Background - This report concerns the gastric manifestation of Wegener's granulomatosis in a 44 year old white female patient who initially presented with abdominal pain, vomiting, and iridocyclitis. Findings - The clinical findings and the histopathological proof of granulomatous gastritis in the absence of necrotising vasculitis were initially considered to be indicative of a diagnosis of Crohn's disease showing isolated gastric involvement. A five month course of steroids resulted in temporary relief; thereafter the patient developed severe rhinitis with mucosal ulcerations. At this point biopsy of nasal mucosa disclosed the classic histopathological signs of Wegener's granulomatosis. A positive test for antineutrophil cytoplasmic antibodies (ANCAs) with a cytoplasmic pattern (c-ANCA) and antigenic specificity for proteinase 3 (PR-3) were found.
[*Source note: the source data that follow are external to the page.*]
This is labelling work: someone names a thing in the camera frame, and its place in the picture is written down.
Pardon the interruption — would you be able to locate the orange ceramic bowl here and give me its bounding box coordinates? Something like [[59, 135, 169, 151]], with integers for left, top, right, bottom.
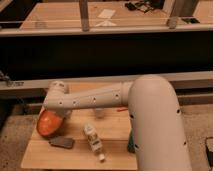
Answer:
[[36, 110, 64, 137]]

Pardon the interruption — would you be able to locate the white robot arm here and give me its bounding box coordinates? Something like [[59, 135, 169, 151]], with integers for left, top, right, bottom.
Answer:
[[44, 75, 192, 171]]

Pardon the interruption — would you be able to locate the clear plastic cup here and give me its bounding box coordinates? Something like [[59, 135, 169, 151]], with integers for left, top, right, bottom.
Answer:
[[94, 108, 105, 118]]

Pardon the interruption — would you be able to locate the orange carrot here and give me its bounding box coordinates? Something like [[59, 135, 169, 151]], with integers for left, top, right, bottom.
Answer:
[[117, 107, 128, 112]]

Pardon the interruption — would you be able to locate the white tube bottle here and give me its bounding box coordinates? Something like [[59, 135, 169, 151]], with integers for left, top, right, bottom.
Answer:
[[83, 123, 105, 162]]

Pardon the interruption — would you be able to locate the green sponge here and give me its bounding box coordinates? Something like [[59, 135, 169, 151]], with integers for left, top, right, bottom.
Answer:
[[127, 130, 135, 153]]

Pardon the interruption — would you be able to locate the white paper sheet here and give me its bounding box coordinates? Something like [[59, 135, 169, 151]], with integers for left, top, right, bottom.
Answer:
[[98, 9, 115, 19]]

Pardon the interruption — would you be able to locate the metal clamp left edge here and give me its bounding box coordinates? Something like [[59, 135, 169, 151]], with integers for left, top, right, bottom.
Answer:
[[0, 70, 11, 84]]

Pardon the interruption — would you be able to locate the grey metal post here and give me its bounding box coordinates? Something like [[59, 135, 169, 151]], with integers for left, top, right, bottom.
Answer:
[[79, 0, 90, 32], [167, 0, 184, 29]]

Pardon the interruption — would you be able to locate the black cable bundle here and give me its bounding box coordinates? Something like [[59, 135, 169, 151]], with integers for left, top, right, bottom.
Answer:
[[124, 0, 155, 14]]

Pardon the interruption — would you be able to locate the grey metal post right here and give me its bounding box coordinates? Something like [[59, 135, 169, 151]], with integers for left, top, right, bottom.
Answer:
[[167, 0, 184, 29]]

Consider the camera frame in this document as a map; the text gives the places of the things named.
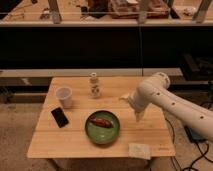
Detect long workbench shelf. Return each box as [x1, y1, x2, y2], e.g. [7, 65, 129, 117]
[0, 0, 213, 102]

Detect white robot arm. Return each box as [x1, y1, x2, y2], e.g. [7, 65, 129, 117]
[121, 72, 213, 142]

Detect small white labelled bottle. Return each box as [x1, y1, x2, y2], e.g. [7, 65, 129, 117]
[89, 73, 100, 98]

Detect brown sausage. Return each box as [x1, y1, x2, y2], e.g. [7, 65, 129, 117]
[89, 117, 113, 128]

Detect black smartphone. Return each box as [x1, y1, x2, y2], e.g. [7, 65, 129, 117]
[51, 107, 69, 128]

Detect white plastic cup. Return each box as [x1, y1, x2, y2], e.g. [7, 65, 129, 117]
[55, 87, 72, 108]

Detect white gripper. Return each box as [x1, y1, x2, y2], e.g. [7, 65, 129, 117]
[119, 92, 146, 122]

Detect black cable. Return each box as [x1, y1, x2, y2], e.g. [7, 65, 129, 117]
[164, 101, 213, 171]

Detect brown tray with clutter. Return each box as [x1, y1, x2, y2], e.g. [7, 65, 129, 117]
[108, 0, 170, 18]

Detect wooden table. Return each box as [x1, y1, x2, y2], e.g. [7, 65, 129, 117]
[26, 76, 177, 171]

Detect green plate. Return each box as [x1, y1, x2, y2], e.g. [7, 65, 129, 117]
[85, 110, 120, 145]

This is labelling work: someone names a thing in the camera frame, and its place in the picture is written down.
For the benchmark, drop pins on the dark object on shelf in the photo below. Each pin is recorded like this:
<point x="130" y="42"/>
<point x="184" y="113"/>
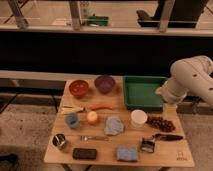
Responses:
<point x="185" y="14"/>

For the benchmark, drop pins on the green plastic tray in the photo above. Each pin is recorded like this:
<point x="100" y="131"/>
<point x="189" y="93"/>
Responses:
<point x="140" y="92"/>

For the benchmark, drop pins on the black rectangular sponge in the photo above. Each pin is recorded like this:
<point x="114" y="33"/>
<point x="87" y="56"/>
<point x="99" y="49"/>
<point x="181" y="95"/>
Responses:
<point x="83" y="153"/>

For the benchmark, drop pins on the green box on shelf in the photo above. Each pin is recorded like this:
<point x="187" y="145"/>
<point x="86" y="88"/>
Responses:
<point x="97" y="20"/>

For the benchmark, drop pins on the wooden folding table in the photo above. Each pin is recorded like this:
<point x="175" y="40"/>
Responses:
<point x="167" y="154"/>

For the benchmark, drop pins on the yellow round fruit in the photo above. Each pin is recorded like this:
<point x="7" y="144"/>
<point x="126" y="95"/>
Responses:
<point x="92" y="117"/>

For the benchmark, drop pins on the dark red grapes bunch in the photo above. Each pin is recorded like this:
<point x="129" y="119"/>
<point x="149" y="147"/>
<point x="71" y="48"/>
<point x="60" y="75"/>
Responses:
<point x="161" y="124"/>

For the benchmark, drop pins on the metal can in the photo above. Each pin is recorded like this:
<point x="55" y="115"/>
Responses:
<point x="59" y="141"/>

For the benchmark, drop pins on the blue cup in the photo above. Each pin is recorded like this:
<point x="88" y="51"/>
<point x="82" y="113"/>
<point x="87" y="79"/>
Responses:
<point x="72" y="120"/>

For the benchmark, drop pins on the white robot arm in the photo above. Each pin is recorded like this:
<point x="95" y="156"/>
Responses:
<point x="188" y="75"/>

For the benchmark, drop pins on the metal fork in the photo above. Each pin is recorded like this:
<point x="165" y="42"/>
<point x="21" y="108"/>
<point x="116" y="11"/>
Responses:
<point x="86" y="138"/>

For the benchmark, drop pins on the white cup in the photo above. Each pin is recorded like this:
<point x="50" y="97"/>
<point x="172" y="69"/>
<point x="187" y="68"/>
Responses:
<point x="138" y="118"/>

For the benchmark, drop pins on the red bowl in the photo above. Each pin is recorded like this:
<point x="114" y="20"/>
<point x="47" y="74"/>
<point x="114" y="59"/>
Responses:
<point x="79" y="88"/>

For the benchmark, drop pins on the light blue crumpled cloth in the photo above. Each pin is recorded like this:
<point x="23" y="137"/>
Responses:
<point x="114" y="126"/>

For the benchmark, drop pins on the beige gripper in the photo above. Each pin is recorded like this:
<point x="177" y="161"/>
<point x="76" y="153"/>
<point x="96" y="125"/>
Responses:
<point x="169" y="110"/>

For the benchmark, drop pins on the purple bowl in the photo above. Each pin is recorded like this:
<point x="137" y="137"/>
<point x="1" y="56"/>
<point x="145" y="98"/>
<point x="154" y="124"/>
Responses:
<point x="104" y="83"/>

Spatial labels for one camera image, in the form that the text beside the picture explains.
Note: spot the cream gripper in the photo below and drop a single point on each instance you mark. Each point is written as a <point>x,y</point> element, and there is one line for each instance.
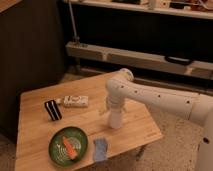
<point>109,104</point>

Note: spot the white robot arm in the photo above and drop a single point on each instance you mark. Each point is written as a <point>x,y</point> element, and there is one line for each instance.
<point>195,107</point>

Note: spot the black white striped eraser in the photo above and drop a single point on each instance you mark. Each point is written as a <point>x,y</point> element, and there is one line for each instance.
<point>53,110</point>

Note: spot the white rectangular box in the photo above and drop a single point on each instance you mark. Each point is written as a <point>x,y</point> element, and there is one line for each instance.
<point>73,101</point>

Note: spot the blue sponge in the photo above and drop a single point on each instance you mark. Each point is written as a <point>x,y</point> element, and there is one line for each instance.
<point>100,152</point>

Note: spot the green patterned plate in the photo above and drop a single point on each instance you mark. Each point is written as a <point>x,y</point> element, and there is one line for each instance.
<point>57,151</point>

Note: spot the orange carrot piece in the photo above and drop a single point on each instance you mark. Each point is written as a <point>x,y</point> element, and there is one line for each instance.
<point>70,150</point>

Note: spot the metal stand pole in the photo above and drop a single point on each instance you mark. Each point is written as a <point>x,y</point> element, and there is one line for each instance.
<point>76,38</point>

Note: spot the long grey metal case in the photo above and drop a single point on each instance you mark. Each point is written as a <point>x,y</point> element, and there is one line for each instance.
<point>140,60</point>

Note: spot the black case handle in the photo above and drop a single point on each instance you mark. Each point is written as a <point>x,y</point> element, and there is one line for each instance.
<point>180,61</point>

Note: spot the white wall shelf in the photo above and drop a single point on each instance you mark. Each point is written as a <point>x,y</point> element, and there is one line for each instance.
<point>142,8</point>

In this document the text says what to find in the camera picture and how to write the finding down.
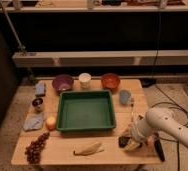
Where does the blue sponge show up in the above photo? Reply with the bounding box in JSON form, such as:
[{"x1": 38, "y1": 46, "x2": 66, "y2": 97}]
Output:
[{"x1": 35, "y1": 83, "x2": 46, "y2": 97}]

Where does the red yellow apple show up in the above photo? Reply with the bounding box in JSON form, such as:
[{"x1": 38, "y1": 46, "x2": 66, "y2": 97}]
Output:
[{"x1": 45, "y1": 116, "x2": 56, "y2": 131}]

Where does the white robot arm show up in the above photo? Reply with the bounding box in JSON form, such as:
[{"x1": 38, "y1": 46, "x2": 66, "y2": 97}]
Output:
[{"x1": 122, "y1": 107, "x2": 188, "y2": 151}]

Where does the purple bowl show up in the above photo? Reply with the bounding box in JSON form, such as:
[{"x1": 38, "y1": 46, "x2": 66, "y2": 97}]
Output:
[{"x1": 52, "y1": 74, "x2": 74, "y2": 93}]

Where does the black eraser block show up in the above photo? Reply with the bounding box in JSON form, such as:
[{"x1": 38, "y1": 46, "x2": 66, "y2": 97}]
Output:
[{"x1": 118, "y1": 136, "x2": 129, "y2": 148}]

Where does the orange bowl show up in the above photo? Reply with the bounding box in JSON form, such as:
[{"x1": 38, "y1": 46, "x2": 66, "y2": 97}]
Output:
[{"x1": 101, "y1": 73, "x2": 120, "y2": 92}]

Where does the metal diagonal pole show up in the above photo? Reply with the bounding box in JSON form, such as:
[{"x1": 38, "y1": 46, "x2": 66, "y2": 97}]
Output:
[{"x1": 0, "y1": 0, "x2": 37, "y2": 85}]

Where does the upper wooden shelf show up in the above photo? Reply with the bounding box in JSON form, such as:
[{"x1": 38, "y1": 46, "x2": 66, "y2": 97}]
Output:
[{"x1": 0, "y1": 0, "x2": 188, "y2": 12}]

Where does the black cable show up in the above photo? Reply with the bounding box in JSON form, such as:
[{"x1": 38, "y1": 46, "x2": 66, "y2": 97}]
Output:
[{"x1": 152, "y1": 6, "x2": 163, "y2": 76}]

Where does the lower wooden shelf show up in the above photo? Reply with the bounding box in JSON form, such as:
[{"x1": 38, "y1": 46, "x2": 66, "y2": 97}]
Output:
[{"x1": 12, "y1": 50, "x2": 188, "y2": 68}]

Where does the white cup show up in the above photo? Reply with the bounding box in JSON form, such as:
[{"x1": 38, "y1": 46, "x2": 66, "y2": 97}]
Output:
[{"x1": 78, "y1": 73, "x2": 91, "y2": 89}]

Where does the blue mug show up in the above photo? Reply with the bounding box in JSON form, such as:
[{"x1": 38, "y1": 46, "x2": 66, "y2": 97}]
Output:
[{"x1": 119, "y1": 90, "x2": 131, "y2": 105}]

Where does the green plastic tray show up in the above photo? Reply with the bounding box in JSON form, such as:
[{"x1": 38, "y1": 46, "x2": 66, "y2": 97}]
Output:
[{"x1": 56, "y1": 90, "x2": 116, "y2": 132}]

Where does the wooden shelf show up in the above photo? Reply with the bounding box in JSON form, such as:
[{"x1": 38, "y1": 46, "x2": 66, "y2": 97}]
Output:
[
  {"x1": 0, "y1": 0, "x2": 188, "y2": 12},
  {"x1": 12, "y1": 50, "x2": 188, "y2": 68}
]

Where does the yellow banana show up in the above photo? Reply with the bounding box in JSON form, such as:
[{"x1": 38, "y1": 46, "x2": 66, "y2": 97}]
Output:
[{"x1": 73, "y1": 142, "x2": 104, "y2": 156}]

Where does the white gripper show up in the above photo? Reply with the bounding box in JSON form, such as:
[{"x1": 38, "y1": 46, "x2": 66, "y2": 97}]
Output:
[{"x1": 122, "y1": 119, "x2": 154, "y2": 151}]

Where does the bunch of red grapes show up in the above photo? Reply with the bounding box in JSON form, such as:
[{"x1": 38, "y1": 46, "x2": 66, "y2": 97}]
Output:
[{"x1": 25, "y1": 132, "x2": 50, "y2": 164}]

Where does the small metal cup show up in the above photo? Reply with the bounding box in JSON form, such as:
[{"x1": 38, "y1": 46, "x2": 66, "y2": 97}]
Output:
[{"x1": 32, "y1": 98, "x2": 43, "y2": 112}]

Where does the black handled tool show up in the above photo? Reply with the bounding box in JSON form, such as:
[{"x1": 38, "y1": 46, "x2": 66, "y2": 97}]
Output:
[{"x1": 154, "y1": 133, "x2": 165, "y2": 162}]

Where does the grey blue cloth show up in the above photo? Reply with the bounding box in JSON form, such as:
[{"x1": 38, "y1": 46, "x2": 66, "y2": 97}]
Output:
[{"x1": 23, "y1": 113, "x2": 44, "y2": 131}]

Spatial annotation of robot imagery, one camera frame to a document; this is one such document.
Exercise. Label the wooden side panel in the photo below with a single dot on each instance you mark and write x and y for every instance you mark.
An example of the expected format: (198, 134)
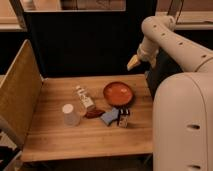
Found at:
(19, 92)

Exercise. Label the orange plate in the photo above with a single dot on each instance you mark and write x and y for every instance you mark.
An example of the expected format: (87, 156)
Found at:
(118, 94)

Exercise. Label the dark red object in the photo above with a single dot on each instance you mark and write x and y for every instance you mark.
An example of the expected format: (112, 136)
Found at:
(94, 113)

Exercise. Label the white tube bottle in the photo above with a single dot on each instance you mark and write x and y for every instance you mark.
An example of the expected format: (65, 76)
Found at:
(86, 100)

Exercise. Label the black back panel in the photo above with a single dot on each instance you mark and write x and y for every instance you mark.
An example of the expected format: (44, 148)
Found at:
(84, 43)

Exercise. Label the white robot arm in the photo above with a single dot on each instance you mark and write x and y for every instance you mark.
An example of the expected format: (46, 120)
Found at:
(183, 102)

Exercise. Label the blue cloth piece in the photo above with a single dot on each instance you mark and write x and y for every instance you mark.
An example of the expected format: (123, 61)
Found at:
(110, 116)

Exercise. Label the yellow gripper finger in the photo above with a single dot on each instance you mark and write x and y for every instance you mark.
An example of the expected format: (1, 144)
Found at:
(134, 62)

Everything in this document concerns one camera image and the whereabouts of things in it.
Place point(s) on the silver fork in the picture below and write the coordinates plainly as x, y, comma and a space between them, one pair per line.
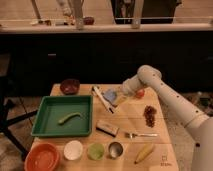
134, 135

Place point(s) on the green plastic tray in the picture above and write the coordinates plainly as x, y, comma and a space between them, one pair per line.
53, 108

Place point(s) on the yellow banana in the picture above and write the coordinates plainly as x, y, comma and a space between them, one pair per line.
144, 152

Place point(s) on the white handled knife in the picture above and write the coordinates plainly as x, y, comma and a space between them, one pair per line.
104, 102

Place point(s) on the metal cup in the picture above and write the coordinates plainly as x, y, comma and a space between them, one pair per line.
115, 150

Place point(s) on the black chair base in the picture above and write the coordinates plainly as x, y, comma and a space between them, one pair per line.
5, 123

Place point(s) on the green bean pod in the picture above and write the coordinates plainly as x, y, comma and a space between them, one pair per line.
67, 117

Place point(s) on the orange bowl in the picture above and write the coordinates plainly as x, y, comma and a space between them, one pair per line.
42, 157

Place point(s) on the wooden block brush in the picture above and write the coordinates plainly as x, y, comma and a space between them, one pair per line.
107, 128

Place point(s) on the bunch of dark grapes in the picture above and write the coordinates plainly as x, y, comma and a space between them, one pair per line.
149, 114

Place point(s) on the red tomato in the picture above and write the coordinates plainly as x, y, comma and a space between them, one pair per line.
140, 93

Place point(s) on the dark red background bowl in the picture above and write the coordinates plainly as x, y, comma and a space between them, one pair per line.
88, 20

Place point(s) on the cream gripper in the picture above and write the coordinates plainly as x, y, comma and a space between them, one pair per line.
119, 99

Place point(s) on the dark purple bowl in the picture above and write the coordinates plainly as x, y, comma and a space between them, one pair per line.
70, 86

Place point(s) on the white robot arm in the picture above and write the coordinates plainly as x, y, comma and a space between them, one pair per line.
198, 124

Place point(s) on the blue sponge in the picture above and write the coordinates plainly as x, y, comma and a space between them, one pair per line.
110, 95

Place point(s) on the wooden table board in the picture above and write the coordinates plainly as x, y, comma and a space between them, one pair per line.
128, 117

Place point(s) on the white small bowl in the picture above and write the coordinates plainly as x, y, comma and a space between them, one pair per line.
73, 150

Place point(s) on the light green cup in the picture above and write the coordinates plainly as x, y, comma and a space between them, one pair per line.
95, 151

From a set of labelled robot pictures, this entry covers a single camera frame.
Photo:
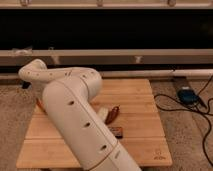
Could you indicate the blue power adapter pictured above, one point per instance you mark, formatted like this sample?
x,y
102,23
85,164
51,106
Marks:
x,y
187,96

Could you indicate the metal rail frame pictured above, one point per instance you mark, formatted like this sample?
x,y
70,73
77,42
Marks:
x,y
117,63

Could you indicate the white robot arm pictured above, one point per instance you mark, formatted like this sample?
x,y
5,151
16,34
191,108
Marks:
x,y
66,94

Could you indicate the brown curved utensil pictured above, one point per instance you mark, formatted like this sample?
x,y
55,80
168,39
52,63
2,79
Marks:
x,y
112,114

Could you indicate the orange ceramic bowl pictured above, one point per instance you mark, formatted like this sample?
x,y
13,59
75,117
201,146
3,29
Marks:
x,y
39,104

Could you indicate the brown rectangular bar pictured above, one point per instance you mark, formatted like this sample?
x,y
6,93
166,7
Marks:
x,y
117,131

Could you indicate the wooden table board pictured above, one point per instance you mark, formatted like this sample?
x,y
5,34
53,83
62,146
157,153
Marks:
x,y
143,134

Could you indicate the white cloth piece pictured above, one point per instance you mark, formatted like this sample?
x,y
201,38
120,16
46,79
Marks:
x,y
103,113
The patient is in complete remission one year after diagnosis and treatment with steroids and cyclophosphamide. Conclusions - Wegener's granulomatosis can also involve the gastrointestinal tract. Granulomatous inflammation of the stomach, although a rare finding and nonspecific, should include Wegener's disease in the differential diagnosis. The histological proof of necrotising vasculitis is dependent on the depth of the biopsy and therefore can be easily missed. Differential diagnosis can be clarified by ANCA testing.